Ulcerative colitis (UC) is a chronic type of inflammatory bowel disease (IBD). This study identified core genes and pathways involved in UC by performing transcriptional profiling of colon biopsies from UC patients and healthy controls using data from the Gene Expression Omnibus (GEO) database. A total of 202 samples, including 129 UC patients and 73 healthy controls, were analyzed, measuring the expression of 40,991 genes using a 44K formatted microarray. Differential gene expression (DGE) analysis and gene set enrichment analysis (GSEA) identified several biomarkers potentially involved in UC development. PLCB3 was significantly downregulated, which suggested its role in maintaining intestinal homeostasis.
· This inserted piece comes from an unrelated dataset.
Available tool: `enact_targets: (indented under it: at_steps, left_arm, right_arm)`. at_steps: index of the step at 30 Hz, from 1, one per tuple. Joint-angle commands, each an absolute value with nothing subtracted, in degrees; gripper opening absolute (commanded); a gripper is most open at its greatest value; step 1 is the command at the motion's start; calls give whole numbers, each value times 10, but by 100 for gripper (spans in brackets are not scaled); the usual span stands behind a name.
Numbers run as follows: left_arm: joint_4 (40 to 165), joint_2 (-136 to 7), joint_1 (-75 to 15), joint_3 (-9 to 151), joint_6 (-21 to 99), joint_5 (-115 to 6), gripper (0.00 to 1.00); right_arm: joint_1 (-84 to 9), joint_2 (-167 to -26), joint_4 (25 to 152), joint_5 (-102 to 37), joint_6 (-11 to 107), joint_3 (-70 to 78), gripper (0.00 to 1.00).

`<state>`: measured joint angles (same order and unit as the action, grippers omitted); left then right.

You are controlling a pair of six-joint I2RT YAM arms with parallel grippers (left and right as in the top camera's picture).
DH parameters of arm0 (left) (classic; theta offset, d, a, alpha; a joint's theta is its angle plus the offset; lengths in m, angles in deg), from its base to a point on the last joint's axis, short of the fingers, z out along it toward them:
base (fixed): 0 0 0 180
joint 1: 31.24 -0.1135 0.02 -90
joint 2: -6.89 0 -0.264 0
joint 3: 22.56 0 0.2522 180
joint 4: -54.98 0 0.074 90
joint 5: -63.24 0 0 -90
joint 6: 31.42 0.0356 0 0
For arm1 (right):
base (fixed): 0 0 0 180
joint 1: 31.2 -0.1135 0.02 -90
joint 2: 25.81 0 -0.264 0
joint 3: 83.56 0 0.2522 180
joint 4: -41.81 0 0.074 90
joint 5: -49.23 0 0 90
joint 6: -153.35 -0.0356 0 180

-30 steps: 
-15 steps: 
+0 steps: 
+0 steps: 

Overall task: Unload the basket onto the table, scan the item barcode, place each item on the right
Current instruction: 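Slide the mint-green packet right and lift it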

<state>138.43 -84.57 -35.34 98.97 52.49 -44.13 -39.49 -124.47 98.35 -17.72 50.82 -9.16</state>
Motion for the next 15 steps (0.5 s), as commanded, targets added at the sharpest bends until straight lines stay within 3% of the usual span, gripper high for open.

In contrast, DUOX2 was upregulated, which indicated its involvement in the inflammatory response and oxidative stress. Pathway analysis revealed that PLCB3 is associated with lipid metabolism, NOD-like receptor signaling, and NF-κB signaling pathways, while DUOX2 is linked to reactive oxygen species production and chemokine signaling. The interplay between PLCB3 and DUOX2 suggests their combined impact on inflammatory processes in UC. These insights into the molecular mechanisms underlying UC identify key genes and pathways that could serve as potential targets for diagnostic and therapeutic interventions.